Os números das previsões de primavera da Comissão, idênticos aos da última revisão do memorando de entendimento entre Portugal e a 'troika', são mais pessimistas que os apresentados este mês pelo Governo no seu Documento de Estratégia Orçamental (DEO). O Executivo espera que o Produto Interno Bruto (PIB) diminua 3 por cento em 2012 e aumente 0,6 por cento no próximo ano.
A Comissão também prevê que a taxa de desemprego (na definição do Eurostat) alcance este ano os 15,5 por cento, enquanto o Governo apenas prevê uma taxa de 14,5 por cento.
Em matéria orçamental, a Comissão prevê um défice de 4,7 por cento do PIB, duas décimas acima da meta de 4,5 por cento a que o Governo está comprometido com a 'troika'.
O agravamento do défice está relacionado com a composição dos factores do crescimento económico. A Comissão ajustou as suas projecções no sentido de um contributo superior do comércio internacional, e de uma redução do contributo do consumo privado (que deverá diminuir 6 por cento este ano).

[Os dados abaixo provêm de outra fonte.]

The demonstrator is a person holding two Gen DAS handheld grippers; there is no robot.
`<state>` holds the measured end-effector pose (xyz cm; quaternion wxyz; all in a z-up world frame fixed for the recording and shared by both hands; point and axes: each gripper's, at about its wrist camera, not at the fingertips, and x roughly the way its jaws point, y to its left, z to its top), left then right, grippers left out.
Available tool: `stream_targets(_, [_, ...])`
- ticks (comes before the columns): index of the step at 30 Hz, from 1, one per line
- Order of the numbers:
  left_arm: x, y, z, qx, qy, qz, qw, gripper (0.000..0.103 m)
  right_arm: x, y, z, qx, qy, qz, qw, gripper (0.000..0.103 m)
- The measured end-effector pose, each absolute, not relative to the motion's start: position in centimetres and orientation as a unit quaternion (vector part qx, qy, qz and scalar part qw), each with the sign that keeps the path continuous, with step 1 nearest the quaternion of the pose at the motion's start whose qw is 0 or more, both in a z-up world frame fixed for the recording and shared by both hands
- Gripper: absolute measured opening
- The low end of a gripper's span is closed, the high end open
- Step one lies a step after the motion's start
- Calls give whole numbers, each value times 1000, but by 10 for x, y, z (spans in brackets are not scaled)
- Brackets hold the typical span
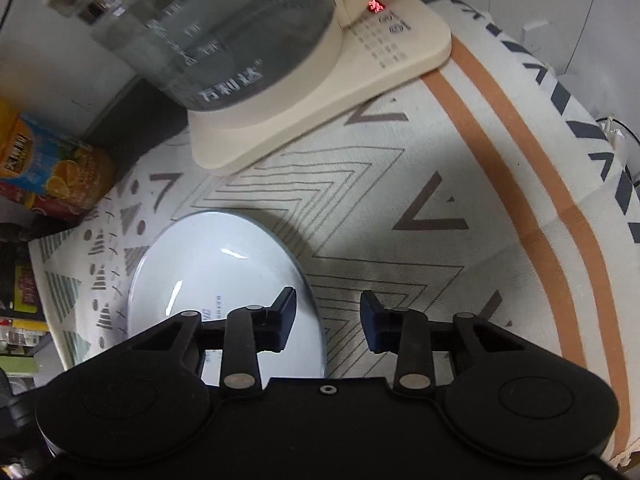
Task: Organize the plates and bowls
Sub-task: 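Close both grippers on the rim of the 'BAKERY' plate, then lift the 'BAKERY' plate with both grippers over the plate stack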
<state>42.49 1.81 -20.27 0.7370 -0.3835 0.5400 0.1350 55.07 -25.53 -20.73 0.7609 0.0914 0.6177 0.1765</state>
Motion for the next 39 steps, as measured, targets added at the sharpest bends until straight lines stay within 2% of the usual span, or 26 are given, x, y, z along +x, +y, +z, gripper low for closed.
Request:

Como a redução do défice se baseava em grande medida em impostos sobre o consumo, a Comissão espera uma derrapagem do lado orçamental.
A Comissão espera agora um crescimento das exportações ligeiramente mais forte que nas suas projecções do mês passado: um aumento de 2,5 por cento, ainda assim uma desaceleração significativa relativamente ao ano anterior (em que as exportações aumentaram 7,4 por cento).
Para 2013, a Comissão espera que «o motor do crescimento seja novamente as exportações, graças ao fortalecimento da economia da União Europeia e à melhoria da competitividade pelos preços através da continuação da restrição salarial».
Bruxelas tem esperanças de que «o progresso continuado» na aplicação do memorando de entendimento com a ‘troika’ possa «reforçar a confiança dos investidores», resultando numa redução dos juros da dívida soberana e na atracção de investimento estrangeiro.
No entanto, nota ainda a Comissão, «as condições de financiamento continuam restritivas», com a banca a conceder cada vez menos crédito às empresas.
A redução do PIB português prevista por Bruxelas para este ano é a mais acentuada em toda a Europa, com excepção da Grécia, onde o PIB deverá cair mais 4,7 por cento.